**Task description:** Find the line containing "Two frames from" in the listing below. Repeat it exactly, along with each following line up to and including the one containing "Point annotations for".

**Data:**
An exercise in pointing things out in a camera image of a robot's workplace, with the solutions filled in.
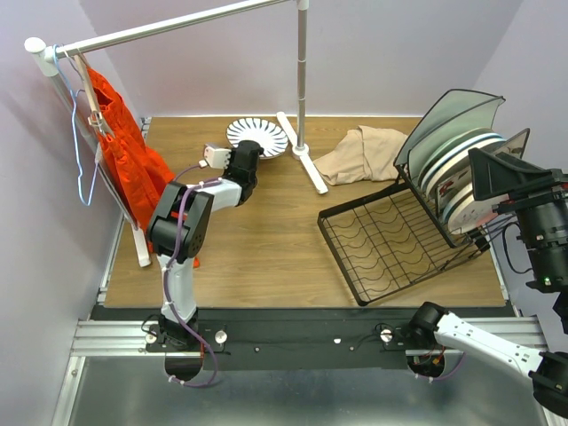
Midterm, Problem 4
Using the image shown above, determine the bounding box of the square leaf pattern plate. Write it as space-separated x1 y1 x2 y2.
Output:
429 129 530 224

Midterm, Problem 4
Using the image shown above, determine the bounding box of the wooden clip hanger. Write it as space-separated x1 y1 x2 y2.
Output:
72 53 114 138

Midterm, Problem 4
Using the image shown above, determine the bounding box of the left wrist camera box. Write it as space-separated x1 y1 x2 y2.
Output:
203 144 232 170

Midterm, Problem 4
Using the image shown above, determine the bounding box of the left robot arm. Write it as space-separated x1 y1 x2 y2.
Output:
146 140 264 351

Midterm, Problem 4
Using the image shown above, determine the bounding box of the beige cloth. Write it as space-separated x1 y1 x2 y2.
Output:
314 125 407 185

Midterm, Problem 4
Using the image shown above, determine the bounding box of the white blue rimmed plate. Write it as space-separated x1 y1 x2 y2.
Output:
420 129 505 195

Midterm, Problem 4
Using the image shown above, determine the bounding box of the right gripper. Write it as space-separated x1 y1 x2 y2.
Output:
467 144 568 286

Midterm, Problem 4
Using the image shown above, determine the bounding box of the cream round plate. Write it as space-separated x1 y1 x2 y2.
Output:
442 182 475 230

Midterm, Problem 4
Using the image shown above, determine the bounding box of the white clothes rack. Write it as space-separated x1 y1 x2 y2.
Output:
24 0 328 267

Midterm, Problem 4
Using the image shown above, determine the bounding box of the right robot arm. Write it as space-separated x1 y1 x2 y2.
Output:
408 148 567 417

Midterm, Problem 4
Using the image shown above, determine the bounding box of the black mounting rail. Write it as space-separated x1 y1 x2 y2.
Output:
142 308 445 376

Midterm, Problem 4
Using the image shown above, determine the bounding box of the blue striped white plate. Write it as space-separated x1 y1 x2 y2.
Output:
225 117 288 160

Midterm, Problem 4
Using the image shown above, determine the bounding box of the blue wire hanger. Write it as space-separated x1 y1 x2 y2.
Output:
52 44 100 207

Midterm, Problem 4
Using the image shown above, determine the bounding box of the large square green plate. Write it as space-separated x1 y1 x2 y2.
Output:
394 89 506 166

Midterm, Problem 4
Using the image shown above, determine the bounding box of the pink and cream plate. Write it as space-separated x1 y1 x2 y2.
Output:
445 194 504 234

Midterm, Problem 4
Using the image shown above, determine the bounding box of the orange garment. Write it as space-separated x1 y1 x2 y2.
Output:
84 66 201 270

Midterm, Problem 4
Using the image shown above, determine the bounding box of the black wire dish rack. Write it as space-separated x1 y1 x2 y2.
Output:
317 171 501 306

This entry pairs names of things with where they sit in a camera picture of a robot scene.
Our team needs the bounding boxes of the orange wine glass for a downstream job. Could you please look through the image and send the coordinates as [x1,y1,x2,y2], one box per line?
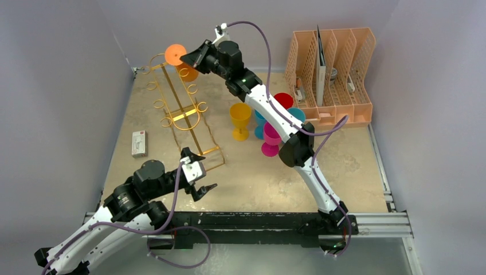
[164,44,199,83]

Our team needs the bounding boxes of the yellow wine glass back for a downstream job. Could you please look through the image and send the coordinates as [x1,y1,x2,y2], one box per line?
[229,103,252,142]

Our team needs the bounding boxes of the red wine glass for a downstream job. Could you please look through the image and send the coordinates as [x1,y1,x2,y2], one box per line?
[273,92,294,109]

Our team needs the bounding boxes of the magenta wine glass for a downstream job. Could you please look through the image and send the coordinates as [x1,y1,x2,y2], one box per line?
[261,122,282,157]

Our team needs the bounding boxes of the light blue wine glass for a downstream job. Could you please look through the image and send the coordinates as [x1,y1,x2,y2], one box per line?
[287,107,306,123]

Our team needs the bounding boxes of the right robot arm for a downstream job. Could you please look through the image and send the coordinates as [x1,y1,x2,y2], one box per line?
[179,40,352,233]

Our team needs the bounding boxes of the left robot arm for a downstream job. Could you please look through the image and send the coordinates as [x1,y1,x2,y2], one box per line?
[34,147,216,274]

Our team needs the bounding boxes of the white stapler box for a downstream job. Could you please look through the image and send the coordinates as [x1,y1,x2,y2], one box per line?
[131,130,148,158]

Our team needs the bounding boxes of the dark folder in organizer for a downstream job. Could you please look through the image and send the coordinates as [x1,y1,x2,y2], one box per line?
[316,25,326,107]

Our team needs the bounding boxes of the peach plastic file organizer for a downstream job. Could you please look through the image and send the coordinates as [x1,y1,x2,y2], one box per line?
[284,27,376,131]

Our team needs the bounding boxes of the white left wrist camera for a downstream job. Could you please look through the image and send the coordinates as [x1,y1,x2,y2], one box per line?
[179,161,206,185]

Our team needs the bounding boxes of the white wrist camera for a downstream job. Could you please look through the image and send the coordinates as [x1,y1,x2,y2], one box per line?
[179,161,206,185]
[212,23,231,46]

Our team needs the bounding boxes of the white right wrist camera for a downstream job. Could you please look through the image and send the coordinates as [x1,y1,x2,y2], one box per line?
[212,23,231,46]

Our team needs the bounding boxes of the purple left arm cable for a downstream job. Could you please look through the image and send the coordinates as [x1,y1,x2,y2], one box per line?
[41,159,183,275]

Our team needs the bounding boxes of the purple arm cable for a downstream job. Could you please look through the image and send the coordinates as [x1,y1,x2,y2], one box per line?
[226,21,353,259]
[41,159,183,275]

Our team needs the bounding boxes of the gold wire wine glass rack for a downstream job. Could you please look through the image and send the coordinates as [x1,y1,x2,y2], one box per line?
[140,53,226,171]

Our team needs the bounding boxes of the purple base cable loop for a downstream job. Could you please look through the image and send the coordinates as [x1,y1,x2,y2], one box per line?
[147,227,211,269]

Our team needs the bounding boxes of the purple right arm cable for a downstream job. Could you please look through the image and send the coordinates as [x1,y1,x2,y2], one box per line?
[226,21,353,259]

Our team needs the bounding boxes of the aluminium frame rail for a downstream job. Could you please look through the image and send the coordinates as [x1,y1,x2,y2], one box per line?
[77,211,414,240]

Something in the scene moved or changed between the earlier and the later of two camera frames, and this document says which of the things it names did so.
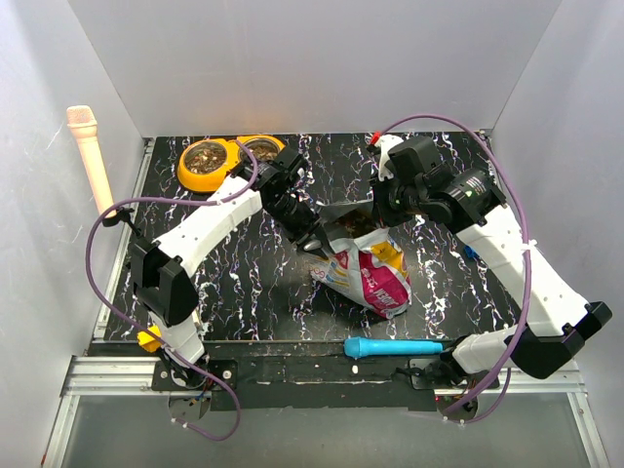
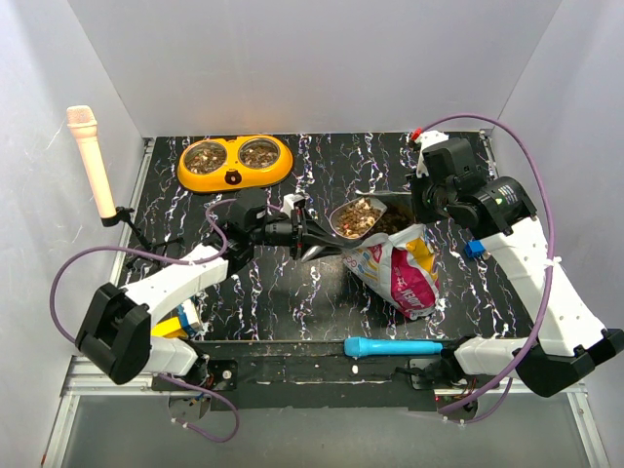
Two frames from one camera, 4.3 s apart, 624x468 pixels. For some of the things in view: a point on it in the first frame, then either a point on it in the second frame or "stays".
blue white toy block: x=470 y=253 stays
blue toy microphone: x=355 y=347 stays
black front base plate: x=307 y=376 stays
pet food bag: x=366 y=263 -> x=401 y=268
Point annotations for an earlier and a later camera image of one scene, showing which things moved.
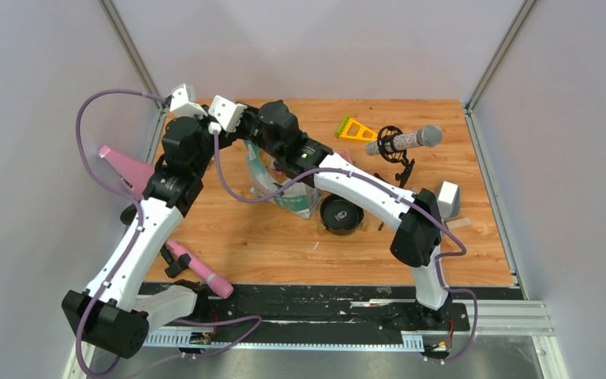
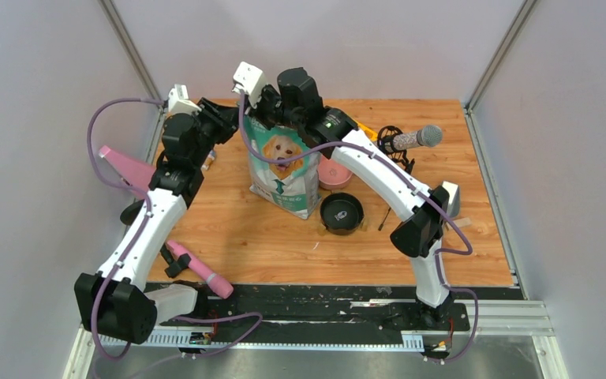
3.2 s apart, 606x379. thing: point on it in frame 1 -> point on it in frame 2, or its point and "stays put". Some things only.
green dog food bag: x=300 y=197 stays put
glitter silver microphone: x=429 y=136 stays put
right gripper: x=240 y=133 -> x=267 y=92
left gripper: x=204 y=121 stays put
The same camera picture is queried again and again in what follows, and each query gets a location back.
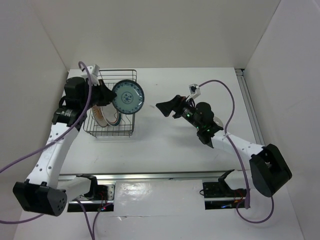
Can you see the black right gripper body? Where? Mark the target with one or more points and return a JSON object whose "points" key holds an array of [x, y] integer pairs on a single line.
{"points": [[186, 111]]}

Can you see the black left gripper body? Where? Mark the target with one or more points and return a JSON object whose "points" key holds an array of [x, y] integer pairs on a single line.
{"points": [[97, 97]]}

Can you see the orange sunburst white plate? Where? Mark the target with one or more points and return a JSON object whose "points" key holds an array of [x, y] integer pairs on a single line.
{"points": [[98, 116]]}

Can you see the green red rimmed white plate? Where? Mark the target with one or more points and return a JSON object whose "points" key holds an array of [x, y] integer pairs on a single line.
{"points": [[111, 115]]}

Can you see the blue patterned small plate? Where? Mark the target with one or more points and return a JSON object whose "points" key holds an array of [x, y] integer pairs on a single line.
{"points": [[129, 98]]}

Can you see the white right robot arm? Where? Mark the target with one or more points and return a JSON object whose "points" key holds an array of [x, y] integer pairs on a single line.
{"points": [[269, 170]]}

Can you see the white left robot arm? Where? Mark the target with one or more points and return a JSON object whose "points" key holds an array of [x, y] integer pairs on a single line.
{"points": [[39, 193]]}

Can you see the clear glass square plate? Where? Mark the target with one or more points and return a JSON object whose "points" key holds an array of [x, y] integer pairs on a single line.
{"points": [[218, 123]]}

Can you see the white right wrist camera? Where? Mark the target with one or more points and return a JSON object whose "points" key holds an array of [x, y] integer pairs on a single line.
{"points": [[194, 91]]}

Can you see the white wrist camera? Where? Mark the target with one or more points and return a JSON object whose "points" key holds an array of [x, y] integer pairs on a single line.
{"points": [[194, 91], [93, 71]]}

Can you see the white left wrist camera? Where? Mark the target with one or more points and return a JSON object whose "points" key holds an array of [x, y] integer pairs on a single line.
{"points": [[93, 71]]}

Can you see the grey wire dish rack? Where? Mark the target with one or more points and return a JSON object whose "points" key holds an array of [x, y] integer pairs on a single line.
{"points": [[125, 128]]}

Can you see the aluminium right side rail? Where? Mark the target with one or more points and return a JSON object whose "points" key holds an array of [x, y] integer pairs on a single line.
{"points": [[249, 106]]}

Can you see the aluminium rail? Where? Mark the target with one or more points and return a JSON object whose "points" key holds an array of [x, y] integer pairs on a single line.
{"points": [[157, 176], [249, 106]]}

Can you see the aluminium front rail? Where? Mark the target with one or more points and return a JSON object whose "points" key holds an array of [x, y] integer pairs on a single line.
{"points": [[157, 176]]}

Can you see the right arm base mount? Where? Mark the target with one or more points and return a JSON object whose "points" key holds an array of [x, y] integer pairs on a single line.
{"points": [[219, 196]]}

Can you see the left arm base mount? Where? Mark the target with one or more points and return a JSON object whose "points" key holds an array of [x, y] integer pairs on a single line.
{"points": [[97, 195]]}

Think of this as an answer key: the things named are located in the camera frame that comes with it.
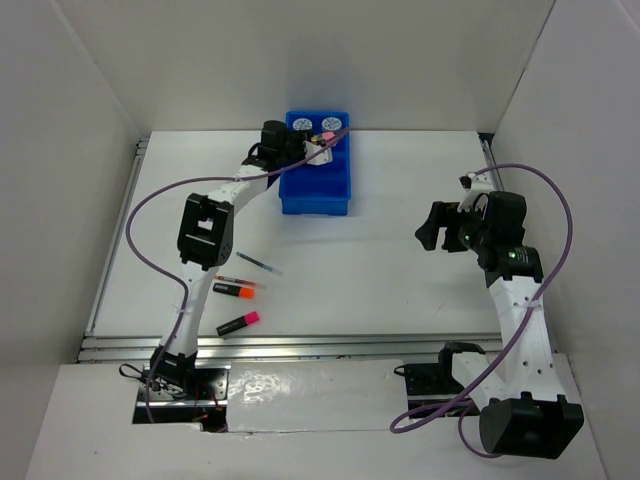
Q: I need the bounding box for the aluminium rail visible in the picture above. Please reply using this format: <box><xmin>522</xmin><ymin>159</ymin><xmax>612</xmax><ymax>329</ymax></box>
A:
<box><xmin>84</xmin><ymin>137</ymin><xmax>150</xmax><ymax>336</ymax></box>
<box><xmin>478</xmin><ymin>133</ymin><xmax>504</xmax><ymax>191</ymax></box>
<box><xmin>77</xmin><ymin>334</ymin><xmax>551</xmax><ymax>362</ymax></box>

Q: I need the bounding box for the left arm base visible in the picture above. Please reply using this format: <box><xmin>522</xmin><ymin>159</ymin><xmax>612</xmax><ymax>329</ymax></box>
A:
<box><xmin>118</xmin><ymin>363</ymin><xmax>229</xmax><ymax>433</ymax></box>

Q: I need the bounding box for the purple cable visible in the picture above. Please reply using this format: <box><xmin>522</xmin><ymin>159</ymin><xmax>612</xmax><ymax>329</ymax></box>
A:
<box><xmin>127</xmin><ymin>125</ymin><xmax>351</xmax><ymax>426</ymax></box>
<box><xmin>388</xmin><ymin>163</ymin><xmax>575</xmax><ymax>459</ymax></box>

**Output below:**
Two frames from one camera, 4.3 s apart, 624x468 pixels. For some of the things in view: a point on it in the first frame, then either a point on it in the second frame or "stays".
blue white toy block: x=470 y=253 stays
blue toy microphone: x=355 y=347 stays
black front base plate: x=307 y=376 stays
pet food bag: x=366 y=263 -> x=401 y=268
Point annotations for an earlier and a later camera image of one scene, showing which things moved.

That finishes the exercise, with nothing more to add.